When mommy and daddy forget to remember God and his Word and his directive to shape.

It simply happens…these opportunities to shape and to impress the truth of my God onto the hearts of my children. Of all the things that I could give them in this life…I want to give them Jesus. I want to shape them for the journey of faith. I want them to be church boys and one little church girl who all grow up to be men and one woman who follow hard after God’s own heart.

I could do other things with my life. In fact, I have spent most of life doing these other things. But for this one thing…for this one opportunity of profound kingdom teaching…I would gladly surrender all other pursuits. Children are meant for shaping, and for some reason beyond my understanding, God has entrusted me with such a sacred gift.

Humbly I accept the gift, knowing that anything less than an “all my heart and all my soul and all my strength” kind of love toward them will leave their hearts unshaped and ill-prepared for kingdom living. I cannot deny them the splendor of a Calvary grace and of the promises from a covenant Father who fashioned them from the dust and breathed eternity into their very hearts.

And so tonight, when my little princess descends the stairs with tears in her eyes because she is afraid, I will respond with grace. I will give her the extra tuck that she needs and remind her about a God who hems her in from behind and before, and who has ordained all of her days before one of them came into being (Psalm 139). We will sing “Jesus loves me” for the thousandth time and believe that this simple melody of God’s love will soften our hearts and calm our fears for a night’s sleep.

Shaping hearts for eternity. That’s what I am doing with my life these days. And when I am weary…when I am weak with the “doing”…my God is strong. I know that he who began a good work in me and in the lives of my children is faithful to see us all through to a perfect completion. Indeed, my Jesus loves me, and I am forever indebted to such a wondrous grace.

May God continue to shape and to impress our hearts with his Word so that we might, in turn, impress our world with his love. It is the most sacred trust we have been given. Guard it well, my friends, and spend it lavishly.

peace for the journey~elaine

[i]Baker and Carpenter, The Complete Word Study Dictionary Old Testament (Chattanooga: AMG Publishers, 2003), 1179.

Sabbath Rest

One of the things I love most about Sabbath days is the unexpected presence of Christ in the most chaotic of moments.

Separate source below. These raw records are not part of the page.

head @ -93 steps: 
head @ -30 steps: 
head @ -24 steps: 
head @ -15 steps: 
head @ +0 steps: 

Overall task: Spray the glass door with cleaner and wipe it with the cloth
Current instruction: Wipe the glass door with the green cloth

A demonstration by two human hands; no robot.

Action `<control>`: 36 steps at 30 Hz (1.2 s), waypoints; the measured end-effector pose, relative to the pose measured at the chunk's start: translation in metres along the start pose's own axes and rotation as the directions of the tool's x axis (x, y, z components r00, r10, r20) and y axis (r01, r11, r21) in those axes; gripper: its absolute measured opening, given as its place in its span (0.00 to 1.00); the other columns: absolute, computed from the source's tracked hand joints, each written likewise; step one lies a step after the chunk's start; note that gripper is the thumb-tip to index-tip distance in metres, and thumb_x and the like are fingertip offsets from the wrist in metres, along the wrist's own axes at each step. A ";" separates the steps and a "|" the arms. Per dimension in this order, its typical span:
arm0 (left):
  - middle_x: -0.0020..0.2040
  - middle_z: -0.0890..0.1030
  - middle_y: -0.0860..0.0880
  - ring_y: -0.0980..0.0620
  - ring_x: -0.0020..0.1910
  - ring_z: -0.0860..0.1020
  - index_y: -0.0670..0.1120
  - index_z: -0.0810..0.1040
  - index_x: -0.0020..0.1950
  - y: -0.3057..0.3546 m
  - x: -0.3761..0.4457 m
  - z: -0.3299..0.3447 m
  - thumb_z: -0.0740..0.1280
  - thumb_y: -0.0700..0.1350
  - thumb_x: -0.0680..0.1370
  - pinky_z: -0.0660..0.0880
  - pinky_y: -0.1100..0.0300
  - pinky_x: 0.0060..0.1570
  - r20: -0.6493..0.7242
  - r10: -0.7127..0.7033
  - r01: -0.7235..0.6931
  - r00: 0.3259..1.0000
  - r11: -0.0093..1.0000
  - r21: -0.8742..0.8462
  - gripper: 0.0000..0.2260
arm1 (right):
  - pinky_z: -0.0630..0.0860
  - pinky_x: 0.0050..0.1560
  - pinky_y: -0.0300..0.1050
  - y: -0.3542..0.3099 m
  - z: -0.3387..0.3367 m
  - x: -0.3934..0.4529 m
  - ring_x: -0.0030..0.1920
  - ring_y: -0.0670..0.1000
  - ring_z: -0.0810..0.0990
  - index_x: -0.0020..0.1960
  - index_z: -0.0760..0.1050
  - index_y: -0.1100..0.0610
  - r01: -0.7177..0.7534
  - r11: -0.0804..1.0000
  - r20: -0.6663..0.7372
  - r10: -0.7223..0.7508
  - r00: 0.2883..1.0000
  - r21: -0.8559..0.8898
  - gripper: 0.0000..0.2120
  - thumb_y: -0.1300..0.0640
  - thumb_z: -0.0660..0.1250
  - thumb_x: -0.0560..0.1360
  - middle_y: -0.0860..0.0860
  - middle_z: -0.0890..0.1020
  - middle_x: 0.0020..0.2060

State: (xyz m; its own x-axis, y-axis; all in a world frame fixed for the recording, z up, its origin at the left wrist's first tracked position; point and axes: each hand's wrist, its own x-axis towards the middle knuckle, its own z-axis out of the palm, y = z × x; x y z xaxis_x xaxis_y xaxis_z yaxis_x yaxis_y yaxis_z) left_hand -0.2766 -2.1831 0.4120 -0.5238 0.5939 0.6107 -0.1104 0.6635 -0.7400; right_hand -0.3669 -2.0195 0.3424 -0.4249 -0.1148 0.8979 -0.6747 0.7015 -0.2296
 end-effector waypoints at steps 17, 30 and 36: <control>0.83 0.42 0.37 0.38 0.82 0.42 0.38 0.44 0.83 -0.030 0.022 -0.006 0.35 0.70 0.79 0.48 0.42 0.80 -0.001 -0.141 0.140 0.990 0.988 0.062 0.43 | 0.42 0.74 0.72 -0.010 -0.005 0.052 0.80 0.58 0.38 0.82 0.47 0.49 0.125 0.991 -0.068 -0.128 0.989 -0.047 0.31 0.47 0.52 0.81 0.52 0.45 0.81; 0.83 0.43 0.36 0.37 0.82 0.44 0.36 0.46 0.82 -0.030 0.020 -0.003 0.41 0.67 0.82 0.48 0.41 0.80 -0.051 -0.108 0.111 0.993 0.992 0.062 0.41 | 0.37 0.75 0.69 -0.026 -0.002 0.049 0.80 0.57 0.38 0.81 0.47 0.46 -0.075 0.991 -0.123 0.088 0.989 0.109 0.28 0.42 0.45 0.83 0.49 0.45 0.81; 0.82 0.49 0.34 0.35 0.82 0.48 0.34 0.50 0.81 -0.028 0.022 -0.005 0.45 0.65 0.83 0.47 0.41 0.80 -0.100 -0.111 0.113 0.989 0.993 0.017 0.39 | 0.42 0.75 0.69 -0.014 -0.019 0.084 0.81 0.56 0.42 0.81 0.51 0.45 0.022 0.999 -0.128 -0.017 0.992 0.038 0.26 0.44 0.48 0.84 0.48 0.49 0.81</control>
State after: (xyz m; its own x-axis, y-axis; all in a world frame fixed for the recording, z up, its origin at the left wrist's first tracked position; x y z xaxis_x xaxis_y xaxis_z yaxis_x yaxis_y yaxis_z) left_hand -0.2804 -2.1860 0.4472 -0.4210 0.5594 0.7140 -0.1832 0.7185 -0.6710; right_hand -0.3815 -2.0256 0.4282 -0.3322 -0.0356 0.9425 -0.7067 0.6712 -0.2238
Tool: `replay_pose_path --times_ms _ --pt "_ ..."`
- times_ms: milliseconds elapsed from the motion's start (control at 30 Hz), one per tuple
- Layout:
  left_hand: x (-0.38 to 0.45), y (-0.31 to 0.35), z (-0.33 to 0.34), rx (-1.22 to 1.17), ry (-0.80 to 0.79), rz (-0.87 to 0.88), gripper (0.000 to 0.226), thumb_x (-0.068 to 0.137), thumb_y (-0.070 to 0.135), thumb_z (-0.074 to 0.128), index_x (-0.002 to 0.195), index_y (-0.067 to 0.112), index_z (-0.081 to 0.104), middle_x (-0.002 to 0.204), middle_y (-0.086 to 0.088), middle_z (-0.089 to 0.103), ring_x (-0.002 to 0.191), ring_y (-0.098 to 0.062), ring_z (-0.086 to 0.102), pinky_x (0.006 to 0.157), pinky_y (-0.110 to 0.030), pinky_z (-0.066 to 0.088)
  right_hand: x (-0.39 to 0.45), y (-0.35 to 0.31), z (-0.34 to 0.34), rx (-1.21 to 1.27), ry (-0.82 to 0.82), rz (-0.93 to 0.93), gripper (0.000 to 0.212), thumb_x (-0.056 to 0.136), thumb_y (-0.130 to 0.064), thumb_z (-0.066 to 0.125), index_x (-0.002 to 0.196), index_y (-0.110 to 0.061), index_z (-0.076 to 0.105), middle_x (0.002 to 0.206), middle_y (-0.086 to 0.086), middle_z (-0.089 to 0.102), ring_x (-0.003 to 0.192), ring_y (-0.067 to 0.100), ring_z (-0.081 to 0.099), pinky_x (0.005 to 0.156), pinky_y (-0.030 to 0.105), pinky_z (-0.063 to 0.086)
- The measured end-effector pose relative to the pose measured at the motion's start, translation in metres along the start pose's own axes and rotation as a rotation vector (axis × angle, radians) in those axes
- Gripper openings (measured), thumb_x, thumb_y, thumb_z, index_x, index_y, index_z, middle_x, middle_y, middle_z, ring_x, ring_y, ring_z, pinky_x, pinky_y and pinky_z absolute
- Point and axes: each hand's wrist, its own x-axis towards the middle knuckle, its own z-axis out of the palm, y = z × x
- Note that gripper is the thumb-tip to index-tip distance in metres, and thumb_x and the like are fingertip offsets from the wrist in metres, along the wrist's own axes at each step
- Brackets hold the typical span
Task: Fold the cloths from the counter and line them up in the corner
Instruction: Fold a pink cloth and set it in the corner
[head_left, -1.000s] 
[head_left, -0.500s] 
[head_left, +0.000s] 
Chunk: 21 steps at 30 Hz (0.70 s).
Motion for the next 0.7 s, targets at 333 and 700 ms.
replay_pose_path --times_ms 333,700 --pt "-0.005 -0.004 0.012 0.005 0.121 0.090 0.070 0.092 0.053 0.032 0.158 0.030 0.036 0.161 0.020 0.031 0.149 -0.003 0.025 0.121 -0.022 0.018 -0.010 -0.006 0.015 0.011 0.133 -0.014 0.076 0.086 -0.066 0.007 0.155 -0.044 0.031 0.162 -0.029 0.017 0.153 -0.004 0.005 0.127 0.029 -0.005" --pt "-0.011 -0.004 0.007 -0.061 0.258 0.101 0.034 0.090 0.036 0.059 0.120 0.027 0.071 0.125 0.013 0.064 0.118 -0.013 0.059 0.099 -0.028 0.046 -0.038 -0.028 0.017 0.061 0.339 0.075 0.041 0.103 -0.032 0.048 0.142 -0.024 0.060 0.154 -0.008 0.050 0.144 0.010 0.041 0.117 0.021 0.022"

We are not unfamiliar with chaotic Sundays. We are a clergy family, and by the time I arrive at church with my four kids (my husband has been gone for hours by this time), I am in great need of a rest…Sabbath or otherwise. Today was no different.

Arriving at Sunday School, I noticed my friend, Frank, in the corner with his Sunday School literature. He teaches our class one Sunday a month. It was good to see him this morning. His wife and my dear friend, died two weeks ago from a six year battle with cancer.
I shouted across the crowded room to him and asked him if he was the teacher for the day. He gave me a a hesitant smile (he never knows what I am going to say…), and I responded in the affirmative!

I told him that when I woke up this morning I really had the desire and “want to” to be present in God’s house and meet with Him in a special way. However, at this point, I was in a considerable “lather” and admonished him to bring me the Word. I really needed a Word. He smiled back and assured me that he would do his best.

That Word came…somewhere between his opening prayer and Luke’s teaching on the sending out of the 72 and the closing moments of sending forth. Really, the sacred pause came for me when my Spirit settled down to receive the witness of the man standing in front of me. Tendered with his pain from losing so much coupled with his tender heart for God, a Sabbath rest was found, and I was never so happy to be in God’s house this morning.

Sabbath rest comes in many different ways. This morning, God used Frank to bring it to me. Seek his rest this day and in the days to come. Seek our Lord, while he still may be found.